About this exercise: Check every line below for the word "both" and show those that hold it.
- - - - - - -
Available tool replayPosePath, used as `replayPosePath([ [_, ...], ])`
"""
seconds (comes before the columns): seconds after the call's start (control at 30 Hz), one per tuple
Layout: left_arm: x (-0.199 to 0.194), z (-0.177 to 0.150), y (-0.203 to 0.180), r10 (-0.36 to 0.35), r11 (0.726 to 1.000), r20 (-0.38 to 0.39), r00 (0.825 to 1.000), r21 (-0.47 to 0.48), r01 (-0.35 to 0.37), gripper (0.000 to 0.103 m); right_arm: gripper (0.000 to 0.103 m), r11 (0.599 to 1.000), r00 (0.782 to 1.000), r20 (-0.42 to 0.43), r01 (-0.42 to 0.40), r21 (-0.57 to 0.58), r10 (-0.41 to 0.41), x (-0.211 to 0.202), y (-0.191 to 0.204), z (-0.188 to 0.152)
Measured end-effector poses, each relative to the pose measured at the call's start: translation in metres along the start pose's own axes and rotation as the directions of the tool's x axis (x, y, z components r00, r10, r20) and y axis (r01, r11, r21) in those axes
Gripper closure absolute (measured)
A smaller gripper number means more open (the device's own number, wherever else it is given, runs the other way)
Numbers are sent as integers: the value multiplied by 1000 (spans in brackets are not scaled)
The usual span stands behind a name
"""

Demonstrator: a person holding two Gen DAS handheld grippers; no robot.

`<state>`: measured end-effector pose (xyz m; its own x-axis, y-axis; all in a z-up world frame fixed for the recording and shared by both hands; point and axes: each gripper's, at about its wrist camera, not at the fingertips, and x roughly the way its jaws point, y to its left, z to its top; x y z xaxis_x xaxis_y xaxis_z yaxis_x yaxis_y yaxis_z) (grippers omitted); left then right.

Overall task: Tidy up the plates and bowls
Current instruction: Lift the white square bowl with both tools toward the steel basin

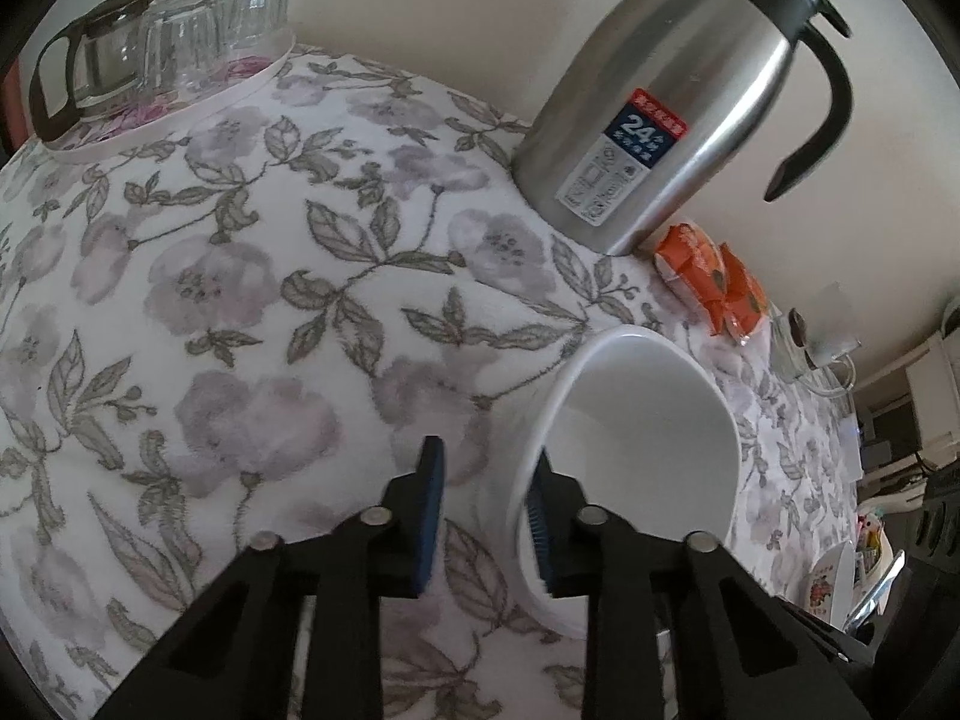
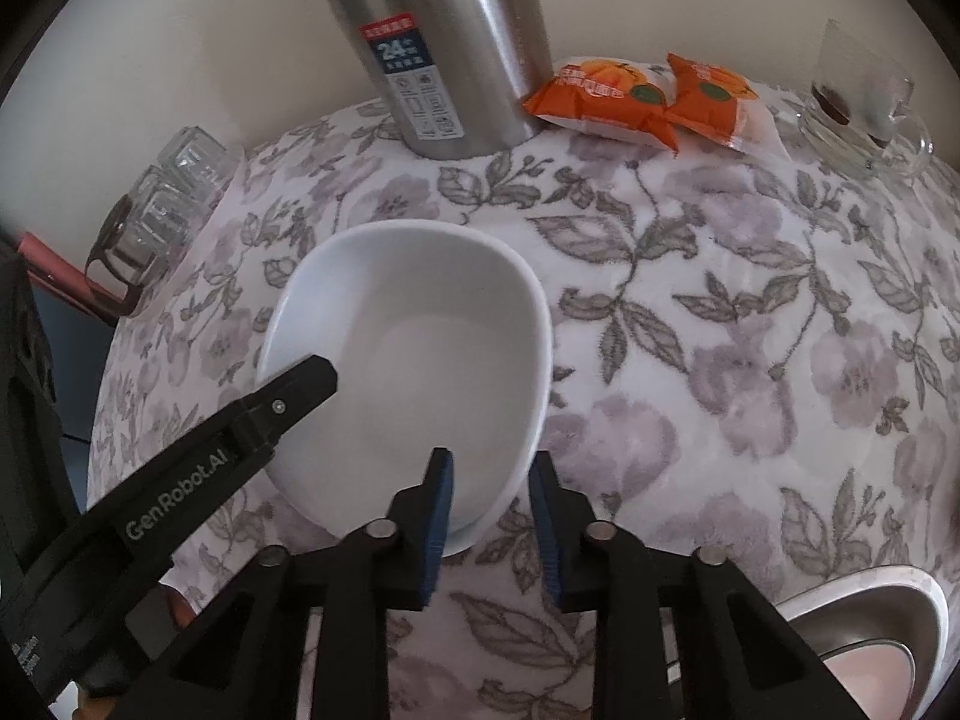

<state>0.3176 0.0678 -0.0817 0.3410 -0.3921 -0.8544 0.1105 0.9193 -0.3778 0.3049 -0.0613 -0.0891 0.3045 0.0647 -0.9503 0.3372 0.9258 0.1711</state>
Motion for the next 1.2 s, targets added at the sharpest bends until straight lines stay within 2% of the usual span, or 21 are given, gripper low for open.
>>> replayPosePath([
  [0.4, -16, -14, -7, -4, 1000, -13, 1000, 8, 4, 85, 81, 1000, 999, 31, -13, -20, 13, -22, 3, -10],
  [0.8, -71, -28, -28, 23, 999, 57, 998, 35, -25, 85, 81, 996, 995, 94, -30, -79, 37, -70, 10, -33],
  [1.2, -120, -71, -49, 21, 998, 122, 992, 48, -27, 85, 81, 989, 983, 173, -39, -141, 63, -122, 5, -75],
])
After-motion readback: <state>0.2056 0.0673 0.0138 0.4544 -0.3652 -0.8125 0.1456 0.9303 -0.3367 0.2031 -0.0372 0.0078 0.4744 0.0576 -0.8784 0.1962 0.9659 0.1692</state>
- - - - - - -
Answer area:
`<state>`: measured end-effector pose (xyz m; its own x-axis, y-axis; all in a z-up world frame fixed for the recording and shared by both hands; point and axes: each gripper's, at about its wrist camera, not at the fingertips, and x roughly the way its jaws point, y to its left, z to its top; x y z xaxis_x xaxis_y xaxis_z yaxis_x yaxis_y yaxis_z) (grippers omitted); left then right.
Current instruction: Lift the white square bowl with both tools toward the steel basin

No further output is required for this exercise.